Content starts

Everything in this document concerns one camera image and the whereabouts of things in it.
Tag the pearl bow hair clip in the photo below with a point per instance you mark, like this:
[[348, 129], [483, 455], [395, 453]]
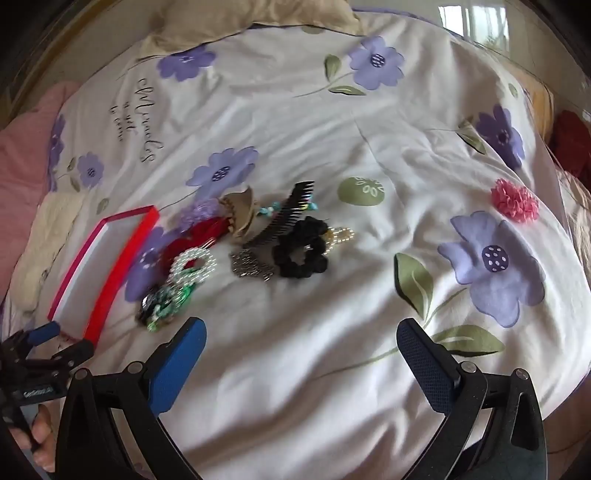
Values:
[[210, 264]]

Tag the beige claw hair clip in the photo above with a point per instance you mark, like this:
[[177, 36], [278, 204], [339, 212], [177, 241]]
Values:
[[240, 212]]

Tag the cream fleece blanket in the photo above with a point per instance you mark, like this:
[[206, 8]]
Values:
[[46, 240]]

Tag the black beaded hair comb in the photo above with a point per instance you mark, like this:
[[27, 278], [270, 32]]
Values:
[[286, 214]]

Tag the pink blanket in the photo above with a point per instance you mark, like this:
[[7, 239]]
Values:
[[23, 161]]

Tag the red velvet bow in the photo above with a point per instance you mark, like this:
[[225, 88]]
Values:
[[184, 244]]

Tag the person's left hand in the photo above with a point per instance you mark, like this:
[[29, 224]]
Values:
[[41, 434]]

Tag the green crystal hair clip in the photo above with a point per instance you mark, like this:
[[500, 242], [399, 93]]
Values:
[[161, 308]]

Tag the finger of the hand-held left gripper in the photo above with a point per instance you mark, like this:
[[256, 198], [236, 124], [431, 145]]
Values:
[[46, 332], [74, 353]]

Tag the beige pillow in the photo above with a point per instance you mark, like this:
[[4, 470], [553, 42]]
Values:
[[240, 23]]

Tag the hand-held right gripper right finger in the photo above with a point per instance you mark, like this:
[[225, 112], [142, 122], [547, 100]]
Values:
[[425, 364]]

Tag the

Content ends

• **TRY IT**: I would like the material repeated in full and exactly, with its images omitted.

• **RESULT**:
Everything in this document concerns one camera image and the whereabouts of things in it.
Tag the pearl bow hair clip in the photo below with a point per instance you mark, like this:
[[348, 129], [483, 455], [395, 453]]
Values:
[[210, 264]]

Tag the beige claw hair clip in the photo above with a point per instance you mark, like this:
[[177, 36], [278, 204], [339, 212], [177, 241]]
Values:
[[240, 212]]

Tag the cream fleece blanket in the photo above with a point per instance you mark, like this:
[[206, 8]]
Values:
[[46, 240]]

Tag the black beaded hair comb in the photo above with a point per instance you mark, like this:
[[27, 278], [270, 32]]
Values:
[[286, 214]]

Tag the pink blanket in the photo above with a point per instance you mark, like this:
[[7, 239]]
Values:
[[23, 161]]

Tag the red velvet bow in the photo above with a point per instance you mark, like this:
[[225, 88]]
Values:
[[184, 244]]

Tag the person's left hand in the photo above with a point per instance you mark, like this:
[[29, 224]]
Values:
[[41, 434]]

Tag the green crystal hair clip in the photo above with a point per instance you mark, like this:
[[500, 242], [399, 93]]
Values:
[[161, 308]]

Tag the finger of the hand-held left gripper in the photo above with a point per instance you mark, like this:
[[256, 198], [236, 124], [431, 145]]
Values:
[[46, 332], [74, 353]]

Tag the beige pillow in the photo above with a point per instance you mark, like this:
[[4, 470], [553, 42]]
Values:
[[240, 23]]

Tag the hand-held right gripper right finger in the photo above with a point per instance you mark, like this:
[[225, 112], [142, 122], [547, 100]]
Values:
[[425, 364]]

Tag the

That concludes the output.